* [Information supplied]:
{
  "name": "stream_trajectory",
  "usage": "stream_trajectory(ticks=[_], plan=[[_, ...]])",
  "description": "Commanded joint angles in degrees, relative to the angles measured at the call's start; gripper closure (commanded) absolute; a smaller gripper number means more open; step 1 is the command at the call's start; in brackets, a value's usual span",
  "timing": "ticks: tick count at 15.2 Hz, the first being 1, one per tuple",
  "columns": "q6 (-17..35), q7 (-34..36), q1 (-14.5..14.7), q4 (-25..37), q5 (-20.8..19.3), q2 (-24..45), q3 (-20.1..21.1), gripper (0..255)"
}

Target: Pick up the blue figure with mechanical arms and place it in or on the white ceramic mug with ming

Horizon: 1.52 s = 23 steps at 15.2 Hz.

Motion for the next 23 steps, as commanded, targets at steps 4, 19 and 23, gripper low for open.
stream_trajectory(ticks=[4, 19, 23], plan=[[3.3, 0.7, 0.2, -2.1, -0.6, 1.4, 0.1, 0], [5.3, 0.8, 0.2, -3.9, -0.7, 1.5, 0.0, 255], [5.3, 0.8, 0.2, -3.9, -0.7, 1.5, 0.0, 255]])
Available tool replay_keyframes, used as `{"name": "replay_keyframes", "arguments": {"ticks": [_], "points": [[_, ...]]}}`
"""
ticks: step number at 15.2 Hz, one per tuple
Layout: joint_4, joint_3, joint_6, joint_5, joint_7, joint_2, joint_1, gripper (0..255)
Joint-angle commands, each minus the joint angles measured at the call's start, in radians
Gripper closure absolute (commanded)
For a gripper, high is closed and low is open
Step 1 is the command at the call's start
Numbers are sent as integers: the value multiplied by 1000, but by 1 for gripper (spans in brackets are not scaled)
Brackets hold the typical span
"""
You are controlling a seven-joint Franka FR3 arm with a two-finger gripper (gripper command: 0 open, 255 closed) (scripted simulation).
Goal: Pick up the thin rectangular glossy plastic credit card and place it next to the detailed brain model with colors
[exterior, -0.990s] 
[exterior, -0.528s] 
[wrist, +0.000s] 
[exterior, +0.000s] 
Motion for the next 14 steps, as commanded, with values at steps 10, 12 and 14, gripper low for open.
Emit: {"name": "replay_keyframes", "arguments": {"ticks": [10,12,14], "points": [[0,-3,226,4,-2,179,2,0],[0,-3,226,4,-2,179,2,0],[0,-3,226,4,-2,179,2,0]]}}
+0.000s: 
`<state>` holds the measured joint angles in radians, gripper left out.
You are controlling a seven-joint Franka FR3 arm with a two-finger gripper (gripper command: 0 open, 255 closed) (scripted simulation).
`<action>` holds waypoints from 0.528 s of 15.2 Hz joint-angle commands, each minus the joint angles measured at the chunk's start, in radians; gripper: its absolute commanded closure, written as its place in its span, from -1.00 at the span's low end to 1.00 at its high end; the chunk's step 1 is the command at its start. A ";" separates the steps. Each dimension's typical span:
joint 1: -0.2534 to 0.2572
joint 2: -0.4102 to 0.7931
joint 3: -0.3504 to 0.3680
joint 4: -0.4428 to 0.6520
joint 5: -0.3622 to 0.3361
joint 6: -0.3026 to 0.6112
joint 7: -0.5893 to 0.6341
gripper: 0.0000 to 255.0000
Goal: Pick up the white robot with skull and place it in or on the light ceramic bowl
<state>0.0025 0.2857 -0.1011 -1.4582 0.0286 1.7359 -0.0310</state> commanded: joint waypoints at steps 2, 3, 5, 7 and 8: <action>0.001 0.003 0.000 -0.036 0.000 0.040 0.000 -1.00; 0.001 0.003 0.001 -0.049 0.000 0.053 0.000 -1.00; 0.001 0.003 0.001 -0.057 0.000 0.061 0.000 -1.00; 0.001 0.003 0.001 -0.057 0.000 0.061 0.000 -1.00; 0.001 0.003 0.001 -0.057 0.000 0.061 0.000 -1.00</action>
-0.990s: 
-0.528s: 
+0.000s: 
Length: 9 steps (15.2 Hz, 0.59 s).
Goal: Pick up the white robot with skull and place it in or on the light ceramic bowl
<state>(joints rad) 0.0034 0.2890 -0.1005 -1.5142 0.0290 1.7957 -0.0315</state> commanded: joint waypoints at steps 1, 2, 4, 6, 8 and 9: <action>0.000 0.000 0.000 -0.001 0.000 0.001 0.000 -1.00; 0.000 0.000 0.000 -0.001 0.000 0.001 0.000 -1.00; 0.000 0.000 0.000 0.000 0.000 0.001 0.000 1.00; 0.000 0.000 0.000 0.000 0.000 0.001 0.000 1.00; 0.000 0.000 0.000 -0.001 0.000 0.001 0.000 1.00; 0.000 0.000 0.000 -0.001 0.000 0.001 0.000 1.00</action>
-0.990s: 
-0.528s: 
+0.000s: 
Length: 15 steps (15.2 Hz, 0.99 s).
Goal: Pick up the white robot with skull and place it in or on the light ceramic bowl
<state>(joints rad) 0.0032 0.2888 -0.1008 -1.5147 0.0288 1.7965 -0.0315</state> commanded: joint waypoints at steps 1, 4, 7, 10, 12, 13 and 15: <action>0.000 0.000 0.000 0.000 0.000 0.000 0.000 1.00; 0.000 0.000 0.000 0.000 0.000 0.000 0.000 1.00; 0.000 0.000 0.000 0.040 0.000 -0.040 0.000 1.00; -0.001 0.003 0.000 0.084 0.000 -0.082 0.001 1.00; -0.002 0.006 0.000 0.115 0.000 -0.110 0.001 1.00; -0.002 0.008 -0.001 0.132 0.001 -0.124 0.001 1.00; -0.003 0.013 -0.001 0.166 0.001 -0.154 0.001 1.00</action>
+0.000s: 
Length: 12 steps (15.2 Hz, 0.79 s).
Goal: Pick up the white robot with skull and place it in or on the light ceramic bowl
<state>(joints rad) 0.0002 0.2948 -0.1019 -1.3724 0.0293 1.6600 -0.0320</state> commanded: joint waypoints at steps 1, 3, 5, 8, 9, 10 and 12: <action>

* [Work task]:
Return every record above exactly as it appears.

* [Written solution]:
{
  "name": "stream_trajectory",
  "usage": "stream_trajectory(ticks=[_], plan=[[_, ...]])",
  "description": "Commanded joint angles in degrees, relative to the angles measured at the call's start; gripper closure (commanded) absolute; a smaller gripper number means more open; step 1 is the command at the call's start; in brackets, a value's usual span",
  "timing": "ticks: tick count at 15.2 Hz, the first being 1, one per tuple",
  "columns": "q6 (-17..35), q7 (-34..36), q1 (-14.5..14.7), q4 (-25..37), q5 (-20.8..19.3), q2 (-24..45), q3 (-20.1..21.1), gripper (0..255)"
}

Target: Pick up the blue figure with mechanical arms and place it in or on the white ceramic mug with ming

Horizon: 1.52 s = 23 steps at 15.2 Hz.

Motion for the next 23 steps, as commanded, targets at steps 4, 19 and 23, gripper low for open.
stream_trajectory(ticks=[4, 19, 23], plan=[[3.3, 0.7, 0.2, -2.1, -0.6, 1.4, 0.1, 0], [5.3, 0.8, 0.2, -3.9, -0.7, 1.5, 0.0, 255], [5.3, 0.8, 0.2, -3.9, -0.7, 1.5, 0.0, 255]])
Available tool replay_keyframes, used as `{"name": "replay_keyframes", "arguments": {"ticks": [_], "points": [[_, ...]]}}`
"""
ticks: step number at 15.2 Hz, one per tuple
Layout: joint_4, joint_3, joint_6, joint_5, joint_7, joint_2, joint_1, gripper (0..255)
Joint-angle commands, each minus the joint angles measured at the call's start, in radians
Gripper closure absolute (commanded)
For a gripper, high is closed and low is open
Step 1 is the command at the call's start
Numbers are sent as integers: the value multiplied by 1000, but by 1 for gripper (spans in brackets are not scaled)
Brackets hold the typical span
"""
You are controlling a seven-joint Franka FR3 arm with a two-finger gripper (gripper command: 0 open, 255 closed) (scripted simulation).
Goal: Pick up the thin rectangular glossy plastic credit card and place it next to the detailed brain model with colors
[exterior, -0.990s] 
[exterior, -0.528s] 
[wrist, +0.000s] 
[exterior, +0.000s] 
Motion for the next 14 steps, as commanded, with values at steps 10, 12 and 14, gripper low for open.
Emit: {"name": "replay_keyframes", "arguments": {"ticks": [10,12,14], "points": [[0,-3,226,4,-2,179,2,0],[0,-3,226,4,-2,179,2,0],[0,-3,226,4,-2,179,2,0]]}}
+0.000s: 
`<state>` holds the measured joint angles in radians, gripper left out.
You are controlling a seven-joint Franka FR3 arm with a two-finger gripper (gripper command: 0 open, 255 closed) (scripted simulation).
`<action>` holds waypoints from 0.528 s of 15.2 Hz joint-angle commands, each minus the joint angles measured at the chunk's start, in radians; gripper: its absolute commanded closure, written as its place in its span, from -1.00 at the span's low end to 1.00 at its high end; the chunk's step 1 is the command at its start. A ";" separates the steps. Each dimension's typical span:
joint 1: -0.2534 to 0.2572
joint 2: -0.4102 to 0.7931
joint 3: -0.3504 to 0.3680
joint 4: -0.4428 to 0.6520
joint 5: -0.3622 to 0.3361
joint 6: -0.3026 to 0.6112
joint 7: -0.5893 to 0.6341
gripper: 0.0000 to 255.0000
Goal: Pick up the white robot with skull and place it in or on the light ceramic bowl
<state>0.0025 0.2857 -0.1011 -1.4582 0.0286 1.7359 -0.0310</state> commanded: joint waypoints at steps 2, 3, 5, 7 and 8: <action>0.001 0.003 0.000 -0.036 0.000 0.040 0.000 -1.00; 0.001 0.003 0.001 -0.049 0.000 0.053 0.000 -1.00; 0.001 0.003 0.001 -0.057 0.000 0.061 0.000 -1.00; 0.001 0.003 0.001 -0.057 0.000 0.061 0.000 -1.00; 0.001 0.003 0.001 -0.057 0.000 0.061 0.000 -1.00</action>
-0.990s: 
-0.528s: 
+0.000s: 
Length: 9 steps (15.2 Hz, 0.59 s).
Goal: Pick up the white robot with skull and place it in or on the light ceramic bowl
<state>(joints rad) 0.0034 0.2890 -0.1005 -1.5142 0.0290 1.7957 -0.0315</state> commanded: joint waypoints at steps 1, 2, 4, 6, 8 and 9: <action>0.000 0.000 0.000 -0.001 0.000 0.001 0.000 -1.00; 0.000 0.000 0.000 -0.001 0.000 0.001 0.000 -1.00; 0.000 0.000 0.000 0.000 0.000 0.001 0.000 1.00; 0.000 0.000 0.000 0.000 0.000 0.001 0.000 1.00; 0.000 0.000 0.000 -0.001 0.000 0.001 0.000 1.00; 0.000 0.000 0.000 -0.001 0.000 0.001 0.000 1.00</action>
-0.990s: 
-0.528s: 
+0.000s: 
Length: 15 steps (15.2 Hz, 0.99 s).
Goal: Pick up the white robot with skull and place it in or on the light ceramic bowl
<state>(joints rad) 0.0032 0.2888 -0.1008 -1.5147 0.0288 1.7965 -0.0315</state> commanded: joint waypoints at steps 1, 4, 7, 10, 12, 13 and 15: <action>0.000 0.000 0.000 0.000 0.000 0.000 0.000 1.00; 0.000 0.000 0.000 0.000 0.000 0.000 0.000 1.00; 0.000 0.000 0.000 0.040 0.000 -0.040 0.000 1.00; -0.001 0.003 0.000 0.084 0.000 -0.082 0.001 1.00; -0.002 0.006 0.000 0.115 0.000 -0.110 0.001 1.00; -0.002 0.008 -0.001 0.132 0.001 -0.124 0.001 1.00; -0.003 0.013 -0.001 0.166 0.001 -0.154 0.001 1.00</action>
+0.000s: 
Length: 12 steps (15.2 Hz, 0.79 s).
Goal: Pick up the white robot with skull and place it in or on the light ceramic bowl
<state>(joints rad) 0.0002 0.2948 -0.1019 -1.3724 0.0293 1.6600 -0.0320</state> commanded: joint waypoints at steps 1, 3, 5, 8, 9, 10 and 12: <action>

The output has been given in full.